Material to process:
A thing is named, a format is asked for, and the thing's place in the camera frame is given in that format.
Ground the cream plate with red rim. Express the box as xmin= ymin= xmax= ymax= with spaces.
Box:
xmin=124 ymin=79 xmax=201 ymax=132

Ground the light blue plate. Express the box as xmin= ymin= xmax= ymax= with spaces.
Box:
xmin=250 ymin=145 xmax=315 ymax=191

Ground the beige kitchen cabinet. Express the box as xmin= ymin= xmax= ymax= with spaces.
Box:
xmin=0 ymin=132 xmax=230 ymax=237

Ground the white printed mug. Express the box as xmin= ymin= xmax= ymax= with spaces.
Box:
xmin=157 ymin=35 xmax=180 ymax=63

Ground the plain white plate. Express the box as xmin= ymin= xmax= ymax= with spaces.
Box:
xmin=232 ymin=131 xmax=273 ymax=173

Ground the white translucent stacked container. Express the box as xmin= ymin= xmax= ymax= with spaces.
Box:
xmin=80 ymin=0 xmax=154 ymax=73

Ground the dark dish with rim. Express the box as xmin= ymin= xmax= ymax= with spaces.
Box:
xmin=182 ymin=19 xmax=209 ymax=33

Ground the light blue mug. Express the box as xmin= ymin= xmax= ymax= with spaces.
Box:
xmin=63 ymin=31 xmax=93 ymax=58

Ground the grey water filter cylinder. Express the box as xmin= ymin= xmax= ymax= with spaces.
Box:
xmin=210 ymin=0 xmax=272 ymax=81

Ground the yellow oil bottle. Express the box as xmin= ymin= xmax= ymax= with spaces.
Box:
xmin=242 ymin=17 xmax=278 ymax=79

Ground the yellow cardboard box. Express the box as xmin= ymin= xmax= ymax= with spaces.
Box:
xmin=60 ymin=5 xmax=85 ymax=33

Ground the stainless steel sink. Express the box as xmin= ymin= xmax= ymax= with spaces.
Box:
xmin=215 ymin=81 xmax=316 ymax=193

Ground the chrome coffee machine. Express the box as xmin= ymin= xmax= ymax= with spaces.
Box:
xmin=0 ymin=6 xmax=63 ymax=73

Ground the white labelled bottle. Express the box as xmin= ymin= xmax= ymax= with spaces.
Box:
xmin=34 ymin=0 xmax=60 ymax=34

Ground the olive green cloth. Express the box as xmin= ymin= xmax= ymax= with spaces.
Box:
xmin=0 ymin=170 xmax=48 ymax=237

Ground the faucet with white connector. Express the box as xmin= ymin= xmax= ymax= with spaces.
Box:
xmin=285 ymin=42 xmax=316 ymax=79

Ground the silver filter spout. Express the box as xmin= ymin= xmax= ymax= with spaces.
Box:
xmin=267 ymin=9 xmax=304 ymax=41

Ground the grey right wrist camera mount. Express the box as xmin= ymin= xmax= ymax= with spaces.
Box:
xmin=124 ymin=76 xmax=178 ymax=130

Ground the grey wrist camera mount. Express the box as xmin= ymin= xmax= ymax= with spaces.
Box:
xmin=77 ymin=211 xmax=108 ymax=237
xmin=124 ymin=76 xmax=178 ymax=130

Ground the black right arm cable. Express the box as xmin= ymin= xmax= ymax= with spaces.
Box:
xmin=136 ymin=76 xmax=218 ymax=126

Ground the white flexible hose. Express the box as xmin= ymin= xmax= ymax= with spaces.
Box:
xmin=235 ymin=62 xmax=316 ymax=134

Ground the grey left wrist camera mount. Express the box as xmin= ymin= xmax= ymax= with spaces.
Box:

Task item: Check the listing for the word "light". Show each line that has it.

Written answer:
Ground the light blue plate. Express the box as xmin= ymin= xmax= ymax= with spaces.
Ground the light blue mug. Express the box as xmin= ymin= xmax= ymax= with spaces.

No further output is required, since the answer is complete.